Le silence dans une pierre
se concentre
les cercles s'y ferment
le monde tremblant,
les guerres, les oiseaux et les maisons,
les villes, les trains, les forêts,
la vague répétant les questions de la mer,
le voyage successif de l'aurore
arrivent à la pierre, noix du ciel,
témoin prodigieux.
Un jour sans fin s'est couvert d'eau,
de feu, de fumée, de silence, d'or,
d'argent, de cendre et de temps qui passe. Là,
est resté épandu le jour sans fin :
l'arbre est tombé intact et calciné,
un siècle l'a couvert, un autre siècle encore,
jusqu'au moment où transformé en grande pierre
il a changé d'éternité et de feuillage.
Et je serai ici perdu et retrouvé :
ici peut-être je serai pierre et silence.

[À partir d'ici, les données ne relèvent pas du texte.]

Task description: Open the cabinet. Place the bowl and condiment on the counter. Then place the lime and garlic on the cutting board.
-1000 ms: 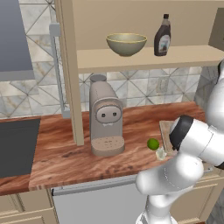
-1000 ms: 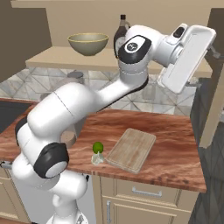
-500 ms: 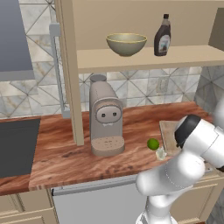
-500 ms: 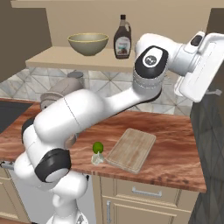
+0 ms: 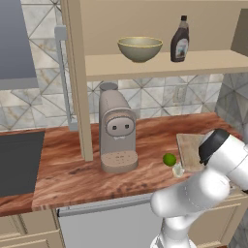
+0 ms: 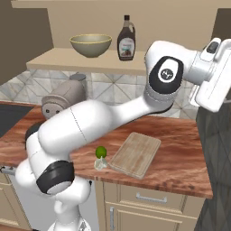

Moi seul accours, parfois,
au petit jour,
à ce rendez-vous avec les pierres échouées,
humides, cristallines,
cendrées,
et les mains pleines
d’incendies éteints,
de structures secrètes,
d’amandes transparentes,
je retourne à ma famille,
à mes devoirs,
plus ignorant qu’au temps de ma naissance,
plus simple chaque jour,
chaque pierre.
Le feu, l’eau, l’arbre
se font plus durs,
ils cherchent en mourant un corps minéral, ils ont trouvé le chemin du scintillement :
immobile, la pierre brûle,
nouvelle rose aux durs pétales.
Mais la leçon n’atteint pas l’homme :
la leçon de la pierre :
sa matière s’effondre et se défait,
sa parole et sa voix s’émiettent.
Je suis ce nu
minéral :
écho du souterrain :
je suis joyeux
de venir de si loin,
du fond de tant de terre :
je suis dernier, à peine
viscères, corps et mains,
qui sans savoir pourquoi ont déserté
la roche maternelle,
sans espoir de trouver ici la permanence,
décidé à l’humain, au transitoire,
destiné à vivre et à s’effeuiller.
Ah! ce destin
de la perpétuité enténébrée,
de l’être en soi — granite sans statue,
matière pure, irréductible, froide :
j’ai été pierre : pierre obscure
et violente fut la séparation,
une blessure dans ma naissance étrangère :
je veux revenir
à cette certitude,
à ce repos central, à la matrice
de la pierre mère
d’où je ne sais comment et d’où je ne sais quand
on m’a détaché pour que je me désagrège.